--- PROVIDED RECORDS ---
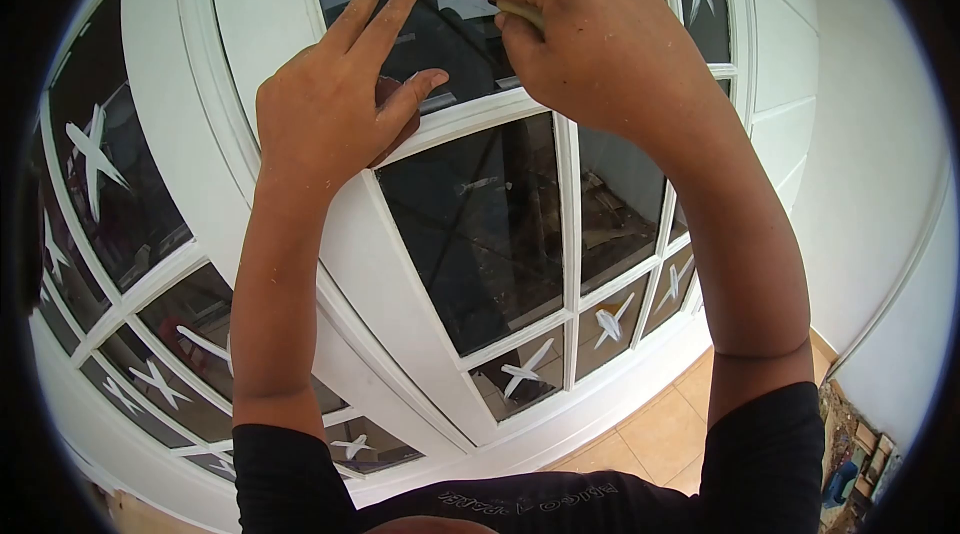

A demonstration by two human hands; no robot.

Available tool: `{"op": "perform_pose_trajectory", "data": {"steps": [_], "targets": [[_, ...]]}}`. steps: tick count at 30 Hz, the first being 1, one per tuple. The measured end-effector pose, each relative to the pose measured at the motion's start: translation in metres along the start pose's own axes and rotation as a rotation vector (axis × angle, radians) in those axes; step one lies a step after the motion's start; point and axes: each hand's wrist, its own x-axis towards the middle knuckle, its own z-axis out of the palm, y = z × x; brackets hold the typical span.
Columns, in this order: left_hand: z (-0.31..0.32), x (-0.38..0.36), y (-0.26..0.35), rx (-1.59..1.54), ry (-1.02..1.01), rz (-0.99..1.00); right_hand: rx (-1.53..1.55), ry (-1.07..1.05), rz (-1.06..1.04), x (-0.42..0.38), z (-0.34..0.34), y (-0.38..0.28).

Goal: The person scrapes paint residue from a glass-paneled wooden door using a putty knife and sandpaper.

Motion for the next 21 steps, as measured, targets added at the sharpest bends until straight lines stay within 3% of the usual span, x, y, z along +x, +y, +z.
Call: {"op": "perform_pose_trajectory", "data": {"steps": [12, 21], "targets": [[-0.004, 0.001, 0.003, 0.034, -0.062, -0.042, 0.021, 0.006, -0.019, -0.001, 0.002, -0.007], [-0.001, -0.004, -0.002, -0.032, 0.042, -0.056, 0.036, 0.028, 0.079, -0.01, 0.013, -0.034]]}}
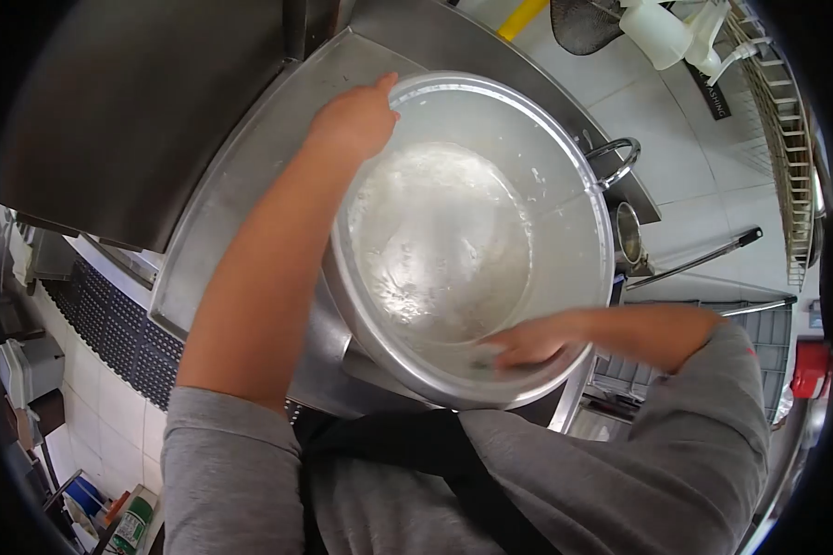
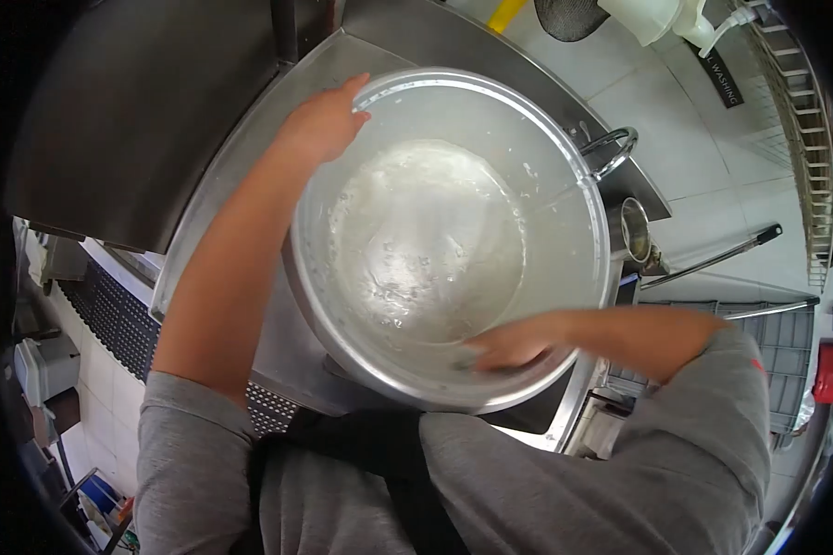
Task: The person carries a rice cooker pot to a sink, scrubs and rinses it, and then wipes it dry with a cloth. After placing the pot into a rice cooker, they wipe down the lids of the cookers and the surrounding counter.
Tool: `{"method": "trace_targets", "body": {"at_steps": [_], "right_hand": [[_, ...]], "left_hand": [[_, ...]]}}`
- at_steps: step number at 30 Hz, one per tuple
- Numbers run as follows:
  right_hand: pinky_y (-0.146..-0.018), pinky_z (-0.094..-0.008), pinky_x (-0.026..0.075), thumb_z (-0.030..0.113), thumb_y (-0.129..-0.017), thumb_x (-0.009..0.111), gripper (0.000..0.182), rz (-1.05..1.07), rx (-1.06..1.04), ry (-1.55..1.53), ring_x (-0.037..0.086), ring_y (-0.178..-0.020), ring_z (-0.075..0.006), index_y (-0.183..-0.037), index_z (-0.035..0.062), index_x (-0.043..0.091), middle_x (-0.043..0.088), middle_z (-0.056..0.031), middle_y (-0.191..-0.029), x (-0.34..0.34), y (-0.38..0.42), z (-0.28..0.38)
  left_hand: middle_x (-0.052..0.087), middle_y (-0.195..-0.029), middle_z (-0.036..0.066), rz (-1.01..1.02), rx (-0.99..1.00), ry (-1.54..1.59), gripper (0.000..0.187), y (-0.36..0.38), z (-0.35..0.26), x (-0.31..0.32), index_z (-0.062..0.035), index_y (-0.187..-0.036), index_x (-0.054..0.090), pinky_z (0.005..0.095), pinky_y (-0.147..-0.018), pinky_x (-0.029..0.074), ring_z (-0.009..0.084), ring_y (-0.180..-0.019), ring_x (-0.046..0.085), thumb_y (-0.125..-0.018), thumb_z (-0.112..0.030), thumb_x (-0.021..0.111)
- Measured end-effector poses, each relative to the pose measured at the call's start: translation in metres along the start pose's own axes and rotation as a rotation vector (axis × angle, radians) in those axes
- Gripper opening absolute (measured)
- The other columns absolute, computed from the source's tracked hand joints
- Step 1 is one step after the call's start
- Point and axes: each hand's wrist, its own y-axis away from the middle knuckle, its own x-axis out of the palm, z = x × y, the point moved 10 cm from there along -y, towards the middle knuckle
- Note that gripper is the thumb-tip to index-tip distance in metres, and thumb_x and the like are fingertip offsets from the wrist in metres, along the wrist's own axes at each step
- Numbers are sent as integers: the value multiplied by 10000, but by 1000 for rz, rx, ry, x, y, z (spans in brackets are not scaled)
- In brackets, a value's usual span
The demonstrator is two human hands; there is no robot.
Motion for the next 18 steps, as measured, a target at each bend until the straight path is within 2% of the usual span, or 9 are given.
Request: {"method": "trace_targets", "body": {"at_steps": [2,3,4,5,8,11,14,15,18], "right_hand": [[-1132,-421,234,365,-907,540,569,35,478,275,304,-1380,-309,-1421,159,409,410,-129,-1448,-39,35,-104],[-1115,-438,273,308,-882,548,475,-117,486,618,348,-1358,-282,-1330,153,528,479,-105,-1389,-84,39,-137],[-1130,-457,244,231,-870,529,388,-604,415,708,381,-1334,-240,-1245,162,603,531,-96,-1321,-150,37,-166],[-1158,-452,185,161,-881,500,341,-663,491,1494,381,-1329,-216,-1191,188,641,522,-53,-1337,-194,18,-184],[-1178,-454,126,183,-892,482,336,-769,181,1485,293,-1387,-192,-1188,119,627,414,-31,-1455,-268,17,-63],[-1169,-489,125,176,-902,466,372,-901,133,1434,275,-1396,-222,-1245,89,580,406,-59,-1459,-255,45,-82],[-1134,-542,173,207,-876,511,483,-719,719,1124,335,-1360,-320,-1345,96,483,449,-90,-1422,-149,72,-178],[-1120,-558,191,218,-848,535,517,-327,722,996,387,-1324,-323,-1340,70,482,499,-148,-1351,-101,73,-140],[-1128,-556,170,202,-827,549,492,-140,562,662,397,-1312,-329,-1296,55,519,527,-178,-1293,-94,76,-104]], "left_hand": [[518,-1314,181,36,18,9,571,-1,-3,2,-205,-1465,285,432,-979,433,332,-1192,516,-947,-256,519],[517,-1318,179,53,17,1,574,0,-4,3,-202,-1466,282,428,-982,432,331,-1195,513,-946,-252,520],[516,-1322,177,67,18,-10,577,1,-5,4,-199,-1467,279,425,-986,431,331,-1197,511,-945,-248,521],[516,-1322,177,62,13,-12,577,2,-5,4,-199,-1467,279,425,-986,431,331,-1197,511,-945,-248,521],[506,-1335,175,34,17,-75,571,2,-4,2,-198,-1465,284,424,-993,427,331,-1200,509,-945,-240,517],[501,-1341,172,26,24,-49,568,1,-5,3,-206,-1467,283,428,-996,426,323,-1205,507,-948,-241,510],[494,-1352,165,47,-25,-19,563,0,3,3,-206,-1467,285,427,-1001,423,313,-1211,505,-950,-244,506],[496,-1350,164,24,-15,-8,562,-4,3,1,-206,-1466,286,423,-1003,421,310,-1213,504,-950,-245,505],[501,-1345,165,42,2,-12,561,-8,0,1,-202,-1466,288,415,-1006,420,309,-1216,502,-950,-242,505]]}}
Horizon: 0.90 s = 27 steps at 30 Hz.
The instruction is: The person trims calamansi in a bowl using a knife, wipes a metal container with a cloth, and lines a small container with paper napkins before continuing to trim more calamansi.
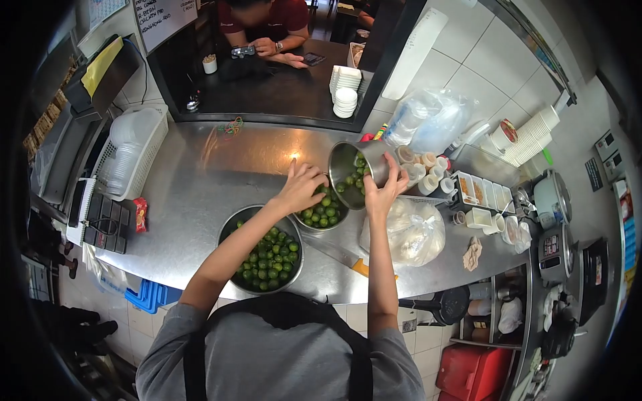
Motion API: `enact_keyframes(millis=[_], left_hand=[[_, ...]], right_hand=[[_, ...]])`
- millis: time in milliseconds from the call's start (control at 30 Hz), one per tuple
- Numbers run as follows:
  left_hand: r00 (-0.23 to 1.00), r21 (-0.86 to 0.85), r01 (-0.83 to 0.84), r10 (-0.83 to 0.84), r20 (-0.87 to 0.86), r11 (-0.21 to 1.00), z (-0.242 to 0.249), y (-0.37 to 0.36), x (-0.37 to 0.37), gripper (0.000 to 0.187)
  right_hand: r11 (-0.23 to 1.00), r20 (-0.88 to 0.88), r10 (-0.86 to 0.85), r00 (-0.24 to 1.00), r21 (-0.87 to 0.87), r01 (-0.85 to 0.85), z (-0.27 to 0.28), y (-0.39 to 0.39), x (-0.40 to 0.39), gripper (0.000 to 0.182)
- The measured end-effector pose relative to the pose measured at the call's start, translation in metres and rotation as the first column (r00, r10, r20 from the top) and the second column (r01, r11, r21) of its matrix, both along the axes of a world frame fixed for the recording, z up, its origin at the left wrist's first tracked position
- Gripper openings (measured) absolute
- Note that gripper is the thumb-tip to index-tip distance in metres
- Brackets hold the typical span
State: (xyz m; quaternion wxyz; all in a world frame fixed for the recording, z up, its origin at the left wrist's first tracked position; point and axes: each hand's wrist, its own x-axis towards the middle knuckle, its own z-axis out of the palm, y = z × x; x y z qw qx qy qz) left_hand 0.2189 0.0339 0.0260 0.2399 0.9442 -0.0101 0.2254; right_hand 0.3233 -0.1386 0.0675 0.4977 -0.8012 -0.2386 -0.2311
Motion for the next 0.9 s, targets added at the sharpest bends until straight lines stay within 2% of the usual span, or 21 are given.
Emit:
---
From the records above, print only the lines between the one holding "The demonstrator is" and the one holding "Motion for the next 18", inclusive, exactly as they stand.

→ RESPONSE
The demonstrator is two human hands; there is no robot.
Motion for the next 18 steps, as measured, a target at each bend until the straight path is within 2% of the usual span, or 9 are given.

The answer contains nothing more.